Pima Medical Institute
- Motto: Trusted. Respected. Preferred.
- Type: For-profit
- Established: 1972; 54 years ago
- Chairman: Richard Luebke Jr.
- President: Liby Lentz
- CEO: Andy Andress
- Location: Founded in Tucson, Arizona
- Campus: 16 campuses across the western United States;
- Website: pmi.edu

= Pima Medical Institute =

American for-profit medical college chain

The Pima Medical Institute (PMI) is a private for-profit medical career college that trains students for careers as allied health care professionals with campuses throughout the western United States.

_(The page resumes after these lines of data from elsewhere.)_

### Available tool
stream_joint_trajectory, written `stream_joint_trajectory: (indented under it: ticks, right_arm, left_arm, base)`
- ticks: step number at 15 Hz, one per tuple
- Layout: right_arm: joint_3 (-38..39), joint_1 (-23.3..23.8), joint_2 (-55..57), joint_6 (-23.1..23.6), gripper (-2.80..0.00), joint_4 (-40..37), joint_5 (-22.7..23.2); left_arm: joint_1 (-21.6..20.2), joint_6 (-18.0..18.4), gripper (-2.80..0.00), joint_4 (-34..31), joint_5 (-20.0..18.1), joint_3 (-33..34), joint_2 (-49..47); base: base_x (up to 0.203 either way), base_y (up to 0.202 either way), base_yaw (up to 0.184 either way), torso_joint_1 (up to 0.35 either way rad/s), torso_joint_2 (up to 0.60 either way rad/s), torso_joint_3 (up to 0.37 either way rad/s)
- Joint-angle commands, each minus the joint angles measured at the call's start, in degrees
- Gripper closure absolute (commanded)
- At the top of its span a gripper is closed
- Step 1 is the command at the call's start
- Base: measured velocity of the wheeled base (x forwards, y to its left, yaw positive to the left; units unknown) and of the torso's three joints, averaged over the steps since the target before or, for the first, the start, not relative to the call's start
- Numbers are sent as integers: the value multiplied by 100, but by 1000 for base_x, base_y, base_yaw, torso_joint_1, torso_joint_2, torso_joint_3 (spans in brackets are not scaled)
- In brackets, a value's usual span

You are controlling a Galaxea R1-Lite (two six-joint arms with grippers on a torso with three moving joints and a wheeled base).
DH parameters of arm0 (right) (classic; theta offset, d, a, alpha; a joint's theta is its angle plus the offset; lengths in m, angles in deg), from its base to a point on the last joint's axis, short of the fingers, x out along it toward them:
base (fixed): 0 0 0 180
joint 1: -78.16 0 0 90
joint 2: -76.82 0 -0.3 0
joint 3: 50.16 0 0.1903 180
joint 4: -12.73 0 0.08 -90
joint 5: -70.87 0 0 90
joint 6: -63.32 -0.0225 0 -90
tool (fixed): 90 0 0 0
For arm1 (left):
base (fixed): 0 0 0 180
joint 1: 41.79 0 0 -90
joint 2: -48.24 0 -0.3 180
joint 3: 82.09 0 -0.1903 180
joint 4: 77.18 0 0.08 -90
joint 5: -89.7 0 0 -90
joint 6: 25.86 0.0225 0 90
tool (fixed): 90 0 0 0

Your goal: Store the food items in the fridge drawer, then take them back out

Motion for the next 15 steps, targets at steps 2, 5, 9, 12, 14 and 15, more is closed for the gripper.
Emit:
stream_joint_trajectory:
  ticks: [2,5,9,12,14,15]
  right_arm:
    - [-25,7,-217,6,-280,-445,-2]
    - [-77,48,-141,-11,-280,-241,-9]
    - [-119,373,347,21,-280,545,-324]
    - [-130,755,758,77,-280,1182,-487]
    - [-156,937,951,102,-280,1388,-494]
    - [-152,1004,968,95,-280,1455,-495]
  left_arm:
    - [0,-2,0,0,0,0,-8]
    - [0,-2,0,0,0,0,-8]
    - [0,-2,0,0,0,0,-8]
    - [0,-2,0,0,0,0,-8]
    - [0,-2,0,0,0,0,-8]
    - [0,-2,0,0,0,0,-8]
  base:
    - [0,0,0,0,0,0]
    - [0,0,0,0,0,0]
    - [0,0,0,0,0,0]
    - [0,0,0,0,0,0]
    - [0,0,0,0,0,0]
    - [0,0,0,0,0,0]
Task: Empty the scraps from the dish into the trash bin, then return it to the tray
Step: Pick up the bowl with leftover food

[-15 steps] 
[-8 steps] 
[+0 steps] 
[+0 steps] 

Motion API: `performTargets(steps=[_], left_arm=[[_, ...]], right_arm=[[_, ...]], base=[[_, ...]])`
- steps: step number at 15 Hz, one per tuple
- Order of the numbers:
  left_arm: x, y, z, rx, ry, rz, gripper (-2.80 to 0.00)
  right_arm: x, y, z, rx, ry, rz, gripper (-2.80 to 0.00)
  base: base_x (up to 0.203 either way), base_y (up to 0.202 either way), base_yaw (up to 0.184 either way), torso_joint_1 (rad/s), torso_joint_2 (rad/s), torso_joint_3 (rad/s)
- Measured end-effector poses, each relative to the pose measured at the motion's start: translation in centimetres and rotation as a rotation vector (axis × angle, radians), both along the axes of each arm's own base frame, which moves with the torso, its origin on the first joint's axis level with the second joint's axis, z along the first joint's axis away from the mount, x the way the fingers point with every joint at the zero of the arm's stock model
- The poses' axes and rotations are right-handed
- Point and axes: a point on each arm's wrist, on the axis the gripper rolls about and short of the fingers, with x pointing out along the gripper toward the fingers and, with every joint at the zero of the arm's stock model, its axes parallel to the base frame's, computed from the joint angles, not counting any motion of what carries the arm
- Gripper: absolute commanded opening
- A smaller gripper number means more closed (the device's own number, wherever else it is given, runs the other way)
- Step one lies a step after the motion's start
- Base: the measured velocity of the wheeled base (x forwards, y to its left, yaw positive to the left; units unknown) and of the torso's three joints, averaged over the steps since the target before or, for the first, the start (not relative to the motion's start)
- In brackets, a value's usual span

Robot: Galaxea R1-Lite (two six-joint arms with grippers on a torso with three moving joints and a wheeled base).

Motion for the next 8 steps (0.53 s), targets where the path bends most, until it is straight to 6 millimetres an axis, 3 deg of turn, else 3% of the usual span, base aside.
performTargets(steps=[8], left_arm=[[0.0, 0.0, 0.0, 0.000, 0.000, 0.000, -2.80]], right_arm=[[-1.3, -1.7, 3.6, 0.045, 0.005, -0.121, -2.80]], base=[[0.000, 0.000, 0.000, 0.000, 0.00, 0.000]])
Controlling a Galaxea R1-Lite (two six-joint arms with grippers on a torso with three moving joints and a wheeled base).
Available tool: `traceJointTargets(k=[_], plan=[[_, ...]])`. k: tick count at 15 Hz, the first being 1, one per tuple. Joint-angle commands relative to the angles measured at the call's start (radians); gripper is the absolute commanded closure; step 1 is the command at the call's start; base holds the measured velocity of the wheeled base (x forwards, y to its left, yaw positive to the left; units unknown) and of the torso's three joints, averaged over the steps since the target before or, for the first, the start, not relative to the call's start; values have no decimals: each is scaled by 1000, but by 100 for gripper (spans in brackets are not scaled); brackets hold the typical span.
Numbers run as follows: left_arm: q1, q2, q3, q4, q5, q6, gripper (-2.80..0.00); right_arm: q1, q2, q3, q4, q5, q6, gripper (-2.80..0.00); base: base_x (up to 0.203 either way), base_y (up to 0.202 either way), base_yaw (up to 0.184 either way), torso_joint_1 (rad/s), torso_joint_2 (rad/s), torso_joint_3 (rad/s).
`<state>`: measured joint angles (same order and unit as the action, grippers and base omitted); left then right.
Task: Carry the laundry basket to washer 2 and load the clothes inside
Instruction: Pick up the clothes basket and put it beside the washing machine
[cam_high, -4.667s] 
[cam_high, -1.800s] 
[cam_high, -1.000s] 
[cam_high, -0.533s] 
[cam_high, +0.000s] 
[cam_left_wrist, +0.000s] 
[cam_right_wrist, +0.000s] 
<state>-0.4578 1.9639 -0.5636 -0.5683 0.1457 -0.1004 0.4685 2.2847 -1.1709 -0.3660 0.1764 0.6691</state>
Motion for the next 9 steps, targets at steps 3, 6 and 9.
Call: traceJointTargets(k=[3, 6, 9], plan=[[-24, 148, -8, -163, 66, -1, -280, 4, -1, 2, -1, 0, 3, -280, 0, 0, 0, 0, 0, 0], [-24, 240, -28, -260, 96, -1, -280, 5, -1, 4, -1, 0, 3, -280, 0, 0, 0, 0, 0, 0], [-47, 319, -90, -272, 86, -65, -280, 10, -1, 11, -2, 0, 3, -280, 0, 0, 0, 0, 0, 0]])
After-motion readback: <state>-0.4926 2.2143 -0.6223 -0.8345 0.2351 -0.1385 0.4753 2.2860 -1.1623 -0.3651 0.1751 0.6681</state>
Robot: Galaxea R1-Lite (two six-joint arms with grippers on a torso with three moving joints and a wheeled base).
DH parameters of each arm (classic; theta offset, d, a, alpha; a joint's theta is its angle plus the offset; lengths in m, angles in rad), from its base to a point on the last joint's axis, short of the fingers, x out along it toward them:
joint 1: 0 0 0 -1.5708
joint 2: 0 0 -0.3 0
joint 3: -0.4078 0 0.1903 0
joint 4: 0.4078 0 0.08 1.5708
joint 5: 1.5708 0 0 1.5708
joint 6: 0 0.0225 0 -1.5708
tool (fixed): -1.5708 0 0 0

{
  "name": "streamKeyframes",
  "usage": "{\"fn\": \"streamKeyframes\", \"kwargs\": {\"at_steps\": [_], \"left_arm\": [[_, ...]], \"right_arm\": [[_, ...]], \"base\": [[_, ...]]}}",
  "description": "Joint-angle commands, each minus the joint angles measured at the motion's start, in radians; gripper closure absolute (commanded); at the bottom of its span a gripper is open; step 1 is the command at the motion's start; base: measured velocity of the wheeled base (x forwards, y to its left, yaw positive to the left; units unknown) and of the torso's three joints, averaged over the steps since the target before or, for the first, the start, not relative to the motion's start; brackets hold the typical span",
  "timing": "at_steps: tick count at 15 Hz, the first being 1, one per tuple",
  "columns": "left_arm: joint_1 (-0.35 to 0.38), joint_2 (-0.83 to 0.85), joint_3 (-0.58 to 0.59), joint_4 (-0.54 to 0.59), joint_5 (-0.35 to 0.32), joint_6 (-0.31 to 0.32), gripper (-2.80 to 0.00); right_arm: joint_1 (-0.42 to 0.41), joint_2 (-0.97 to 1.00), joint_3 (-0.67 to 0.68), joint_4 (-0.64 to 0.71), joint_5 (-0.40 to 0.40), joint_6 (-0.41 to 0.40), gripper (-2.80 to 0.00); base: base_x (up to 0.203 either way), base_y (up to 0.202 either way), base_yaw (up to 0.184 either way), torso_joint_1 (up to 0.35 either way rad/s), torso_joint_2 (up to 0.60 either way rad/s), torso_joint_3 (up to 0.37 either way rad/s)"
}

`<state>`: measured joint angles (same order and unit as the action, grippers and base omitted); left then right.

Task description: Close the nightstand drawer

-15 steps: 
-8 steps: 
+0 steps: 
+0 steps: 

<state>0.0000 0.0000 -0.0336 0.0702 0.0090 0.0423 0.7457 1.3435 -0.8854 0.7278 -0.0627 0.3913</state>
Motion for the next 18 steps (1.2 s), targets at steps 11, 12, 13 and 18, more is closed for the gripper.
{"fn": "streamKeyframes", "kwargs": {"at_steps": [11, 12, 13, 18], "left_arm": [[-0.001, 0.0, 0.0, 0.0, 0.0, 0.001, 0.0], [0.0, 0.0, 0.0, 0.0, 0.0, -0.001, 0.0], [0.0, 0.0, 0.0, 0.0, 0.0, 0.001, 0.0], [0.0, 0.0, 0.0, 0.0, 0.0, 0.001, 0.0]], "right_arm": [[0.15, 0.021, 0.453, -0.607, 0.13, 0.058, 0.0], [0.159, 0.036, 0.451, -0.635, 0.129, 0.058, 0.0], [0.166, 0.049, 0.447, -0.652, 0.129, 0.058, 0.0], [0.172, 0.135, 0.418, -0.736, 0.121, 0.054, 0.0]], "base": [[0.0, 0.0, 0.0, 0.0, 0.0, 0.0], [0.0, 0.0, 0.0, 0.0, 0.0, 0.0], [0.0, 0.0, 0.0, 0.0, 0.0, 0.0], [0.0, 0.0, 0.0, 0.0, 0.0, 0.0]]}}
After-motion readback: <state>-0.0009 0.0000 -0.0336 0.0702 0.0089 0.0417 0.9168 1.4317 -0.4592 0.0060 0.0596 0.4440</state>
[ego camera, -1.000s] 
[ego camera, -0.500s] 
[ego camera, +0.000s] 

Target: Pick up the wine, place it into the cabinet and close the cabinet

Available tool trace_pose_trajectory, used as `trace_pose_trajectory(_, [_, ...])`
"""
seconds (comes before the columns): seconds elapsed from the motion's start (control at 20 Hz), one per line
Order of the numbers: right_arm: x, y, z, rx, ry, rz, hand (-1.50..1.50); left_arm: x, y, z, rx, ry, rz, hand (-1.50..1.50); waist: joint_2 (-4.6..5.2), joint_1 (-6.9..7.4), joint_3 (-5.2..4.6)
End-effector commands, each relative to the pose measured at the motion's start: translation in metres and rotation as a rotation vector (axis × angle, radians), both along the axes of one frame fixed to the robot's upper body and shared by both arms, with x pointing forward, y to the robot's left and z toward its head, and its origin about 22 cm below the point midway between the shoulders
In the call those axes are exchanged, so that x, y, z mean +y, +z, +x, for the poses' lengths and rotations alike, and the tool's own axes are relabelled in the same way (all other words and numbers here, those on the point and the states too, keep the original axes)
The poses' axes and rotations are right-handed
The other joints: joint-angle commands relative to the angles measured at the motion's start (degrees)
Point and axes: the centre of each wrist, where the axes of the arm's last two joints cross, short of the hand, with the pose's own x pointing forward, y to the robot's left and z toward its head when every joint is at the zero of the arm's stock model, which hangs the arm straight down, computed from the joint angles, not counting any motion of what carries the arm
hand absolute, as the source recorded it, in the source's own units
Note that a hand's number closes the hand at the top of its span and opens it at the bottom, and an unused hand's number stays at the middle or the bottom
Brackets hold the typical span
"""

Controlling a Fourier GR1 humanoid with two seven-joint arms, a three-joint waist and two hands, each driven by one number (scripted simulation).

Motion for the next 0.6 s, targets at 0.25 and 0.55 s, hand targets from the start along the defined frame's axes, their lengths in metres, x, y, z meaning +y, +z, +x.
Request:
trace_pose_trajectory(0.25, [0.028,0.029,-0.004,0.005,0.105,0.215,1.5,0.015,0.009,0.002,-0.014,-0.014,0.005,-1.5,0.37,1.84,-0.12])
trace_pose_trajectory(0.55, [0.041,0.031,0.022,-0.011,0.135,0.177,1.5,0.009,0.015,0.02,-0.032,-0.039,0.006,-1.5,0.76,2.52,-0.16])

PMI is the largest independently owned, private allied health school in the U.S. and is nationally accredited by the Accrediting Bureau of Health Education Schools (ABHES).

== History ==
Pima Medical Institute was founded in Tucson, Arizona, in January 1972 by Richard Luebke, Sr. and his wife, JoAnn. The first program offered was nursing assistant. Based on job demands in the community, Pima grew their programs and campuses to fill those needs, including the launch of online programs in 2006.

The company owns and operates 16 campuses across the western United States.

== Academics ==
Pima Medical Institute offers a variety of allied health care career training options. Not all programs are offered at each campus.